En résumé, entre 1783 et 2019, plus de 86 millions de personnes ont immigré aux États-Unis. Parmi les statistiques et les récits les plus récents et controversés, l'application CBP One permet de programmer des rendez-vous à l'avance pour entrer aux États-Unis, tandis que le programme de Parole humanitaire permet une entrée organisée pour les migrants. Ces deux programmes sont également au centre des débats. À la mi-avril 2024, plus de 435 000 Cubains, Nicaraguayens, Haïtiens et Vénézuéliens sont arrivés aux États-Unis grâce au programme de Parole humanitaire. Parallèlement, le gouvernement américain a renvoyé environ 690 000 migrants ayant tenté de franchir la frontière de manière irrégulière depuis mai 2023. Toujours à la mi-avril, environ 547 000 migrants ont pu programmer des rendez-vous "pour se présenter de manière sûre et ordonnée" aux points d'entrée américains via l'application CBP One, un outil mis en place par le département de la sécurité intérieure en janvier 2023 afin de faciliter les arrivées légales à la frontière.

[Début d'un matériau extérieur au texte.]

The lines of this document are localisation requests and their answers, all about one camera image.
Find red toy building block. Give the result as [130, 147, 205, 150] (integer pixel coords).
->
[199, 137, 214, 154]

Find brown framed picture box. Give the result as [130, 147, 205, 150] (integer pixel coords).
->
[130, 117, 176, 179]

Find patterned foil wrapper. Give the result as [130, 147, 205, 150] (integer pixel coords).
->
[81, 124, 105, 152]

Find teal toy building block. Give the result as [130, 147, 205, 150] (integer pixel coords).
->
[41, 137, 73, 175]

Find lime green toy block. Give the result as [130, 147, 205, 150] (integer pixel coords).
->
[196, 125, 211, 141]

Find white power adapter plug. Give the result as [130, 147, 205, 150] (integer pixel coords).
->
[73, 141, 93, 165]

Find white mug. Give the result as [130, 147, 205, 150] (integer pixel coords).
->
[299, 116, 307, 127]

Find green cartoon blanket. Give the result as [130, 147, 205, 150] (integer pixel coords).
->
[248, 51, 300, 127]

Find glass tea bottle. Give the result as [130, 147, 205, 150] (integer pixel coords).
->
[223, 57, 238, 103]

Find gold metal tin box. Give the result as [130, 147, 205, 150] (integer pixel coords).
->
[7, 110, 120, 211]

Le régime juridique sous lequel ils ont migré a radicalement changé avec les tumultes des élections présidentielles, et les politiques entourant ces changements ont été et restent litigieuses, toujours fondées sur des structures raciales qui continuent d’enflammer le débat politique actuel.

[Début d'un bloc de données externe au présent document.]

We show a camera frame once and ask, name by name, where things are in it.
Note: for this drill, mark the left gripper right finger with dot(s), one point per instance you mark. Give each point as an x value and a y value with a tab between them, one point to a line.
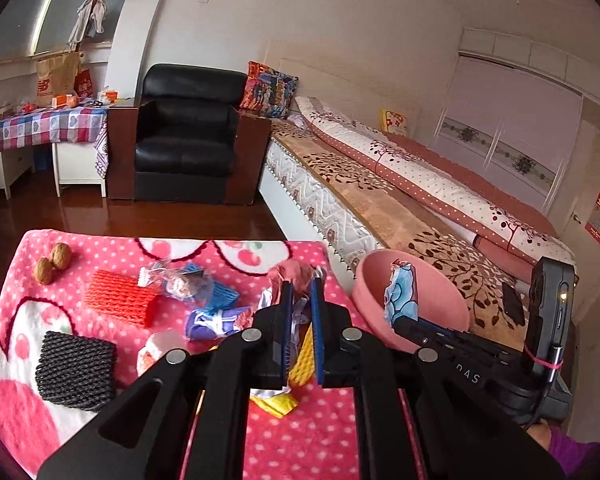
333	367

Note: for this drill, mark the orange box on table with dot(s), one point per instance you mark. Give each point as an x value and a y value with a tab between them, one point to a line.
68	100

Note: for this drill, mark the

Erica Joseph @literatur.review: Le monde souterrain du premier monde - D’Haïti aux États-Unis : à la recherche d’une nouvelle langue pour la migration et à la rencontre de nos démons et de nos rêves
Ainsi, en tant qu’Haïtiens, nous nous habituons à ne pas parler lorsque les gens ne nous posent même pas de questions et se contentent de supposer. Malheureusement, nous avons pris l’habitude de regarder et d’écouter plutôt que de parler. On attend de notre génération qu’elle déplace montagnes et ciel, mais malgré toute la technologie, nous sommes plus perdus que jamais. Et c’est encore plus vrai pour les migrants, qui vivent une vie en perpétuelle transition et changement. Parfois, on se demande si, en cas de problème, nous resterions seuls dans un « cercueil électronique ». Quelle pensée dramatique, n'est-ce pas ?

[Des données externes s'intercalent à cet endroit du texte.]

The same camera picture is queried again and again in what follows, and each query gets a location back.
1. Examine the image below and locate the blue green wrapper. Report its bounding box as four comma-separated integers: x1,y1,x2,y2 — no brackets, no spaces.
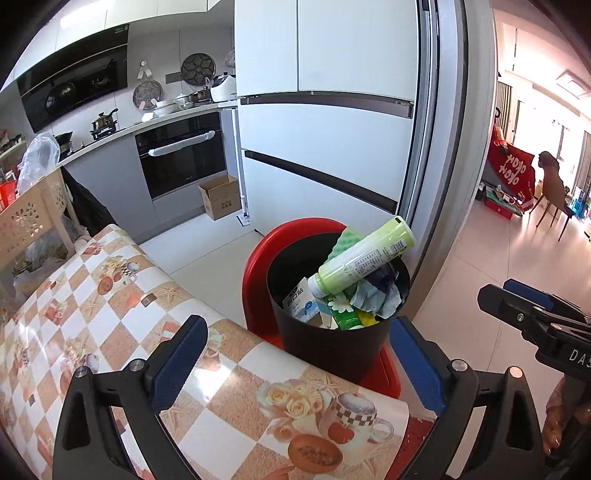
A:
349,264,403,319

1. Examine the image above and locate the green drink bottle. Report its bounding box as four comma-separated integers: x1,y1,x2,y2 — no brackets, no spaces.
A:
308,216,416,299

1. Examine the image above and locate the green daisy tube box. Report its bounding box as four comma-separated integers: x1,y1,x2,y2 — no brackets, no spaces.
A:
324,293,363,331

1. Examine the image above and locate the green wavy sponge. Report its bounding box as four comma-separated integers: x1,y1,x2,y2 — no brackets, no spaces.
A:
328,227,363,261

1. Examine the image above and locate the blue white bandage box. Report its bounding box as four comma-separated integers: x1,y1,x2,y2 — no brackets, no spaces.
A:
283,278,322,327

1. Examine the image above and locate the yellow foam fruit net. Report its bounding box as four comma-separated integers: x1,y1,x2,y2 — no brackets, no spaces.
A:
356,310,380,328

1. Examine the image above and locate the black trash bin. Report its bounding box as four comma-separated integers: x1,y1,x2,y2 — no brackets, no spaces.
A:
266,233,394,383

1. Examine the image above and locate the person right hand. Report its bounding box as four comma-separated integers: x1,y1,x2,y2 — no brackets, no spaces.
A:
542,378,565,456

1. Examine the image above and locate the brown dining chair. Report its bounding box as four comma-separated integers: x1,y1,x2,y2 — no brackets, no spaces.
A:
535,151,574,240

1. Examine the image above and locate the red banner decoration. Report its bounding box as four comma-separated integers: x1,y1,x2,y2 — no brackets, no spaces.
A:
487,125,536,211

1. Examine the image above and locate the red plastic stool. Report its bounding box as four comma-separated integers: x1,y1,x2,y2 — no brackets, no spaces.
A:
242,218,402,398

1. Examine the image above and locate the beige plastic storage rack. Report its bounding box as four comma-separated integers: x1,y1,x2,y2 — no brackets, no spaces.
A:
0,168,80,270

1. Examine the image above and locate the white refrigerator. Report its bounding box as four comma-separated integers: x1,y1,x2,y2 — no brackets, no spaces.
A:
235,1,496,317

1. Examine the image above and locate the red plastic basket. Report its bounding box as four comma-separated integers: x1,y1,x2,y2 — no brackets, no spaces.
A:
0,180,16,210

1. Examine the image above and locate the cardboard box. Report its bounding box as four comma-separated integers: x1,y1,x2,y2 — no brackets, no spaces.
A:
198,175,242,220

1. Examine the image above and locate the clear plastic bag on rack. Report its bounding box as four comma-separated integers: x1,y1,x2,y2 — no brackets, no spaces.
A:
16,132,60,196

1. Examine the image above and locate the black built-in oven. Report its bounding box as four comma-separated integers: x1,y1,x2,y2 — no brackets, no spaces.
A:
135,112,226,199

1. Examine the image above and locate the black cooking pot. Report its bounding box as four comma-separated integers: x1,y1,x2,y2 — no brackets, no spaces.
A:
90,108,118,141

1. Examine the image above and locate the black range hood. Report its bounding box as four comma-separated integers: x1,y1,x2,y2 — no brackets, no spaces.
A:
16,23,129,132

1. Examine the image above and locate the white rice cooker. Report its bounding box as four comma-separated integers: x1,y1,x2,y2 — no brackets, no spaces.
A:
208,72,236,103

Eh bien, que nous l’acceptions ou non, être migrant est l’une des situations les plus ingrates qui soient ! Nous sommes là pour apporter notre contribution dans le pays d’accueil, tout en essayant de penser et de soigner les blessures de ceux qui sont restés derrière. Mais en fin de compte, dans les moments de grand besoin, nous sommes seuls dans le grand abîme de l'étrangeté. Nous ne trouvons pas notre place, car, en fin de compte, le pays d’accueil considère notre présence comme acquise pendant que nous rampons à la recherche du Saint Graal du rêve américain ! Et pendant ce temps, Haïti, notre véritable maison dans les Caraïbes, est en plein chaos : où retournerions-nous, nous autres Haïtiens, si notre pays est littéralement en flammes sous l’emprise des gangs?